This weekend, the Ministry of Labor has sent the social agents negotiating the labor reform a new document focused on the future Ertes and the RED Mechanisms for Flexibility and Employment Stabilization to which eE has had access . With this new proposal, the Government intends to bring the positions a little closer to be able to close an agreement with employers and unions this week.
It establishes the exemptions from Social Security contributions to which companies that avail themselves of both mechanisms of suspension of the contract or reduction of working hours in exceptional moments will be entitled.
Thus, they will have a 20% reduction in the price in the case of Ertes for economic, technical, organizational or production reasons, known as Ertes Etop.
If the Ertes are derived from a force majeure, such as those that occurred during the pandemic, the exoneration is raised to 90% either due to temporary force majeure or due to impediments or limitations in the activity derived from decisions adopted by the competent public authority.
In the case of the new figure of the RED Mechanism for Flexibilization and Stability of Employment, the Government has proposed to the Government and unions that for the cyclical modality (when a general economic situation is appreciated that advises the adoption of additional stabilization instruments with a duration maximum of one year), a temporary staggering of the exemptions.
RED Mechanism Exemptions
Thus, according to the new negotiation draft, companies that avail themselves of said mechanism will enjoy a 60% reduction from the activation of the agreement by the Council of Ministers until the last day of the fourth month after said activation date; of a 30% exemption for the next four months immediately upon completion of the first term; and 20%, during the last four months until completing the maximum year stipulated for the RED Mechanism in its cyclical modality.

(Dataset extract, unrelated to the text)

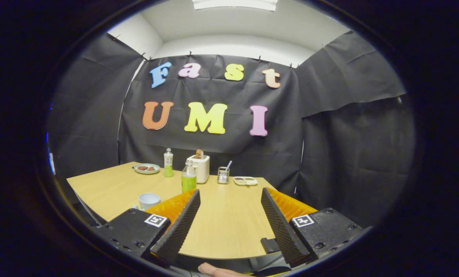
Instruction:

Finally, for the RED Mechanism in its sectoral modality (permanent changes are appreciated in a sector of activity that generate the need for requalification and professional transition processes with an initial duration of one year and the possibility of two extensions of six months) will apply a reduction of business fees of 20%.
The new draft maintains the two conditions required in the previous proposals so that companies that avail themselves of these two mechanisms have the right to reductions in Social Security contributions.
On the one hand, they are obliged to carry out training for workers under either of the two mechanisms. If it is shown that this training has not been offered, companies must return the waivers of fees.
On the other hand, the exemptions are conditional on the maintenance of the employment of the workers affected during the six months following the end of the period of validity. However, the Government has already softened in previous drafts the sanctions that will be applied to companies that fail to comply with this precept.
Thus, if initially they had to return the exonerations of all the workers who had taken advantage of the RED Ertes and Mechanisms, currently the Government’s proposal is limited to that the company will only have to return the exonerations of those workers who are dismissed.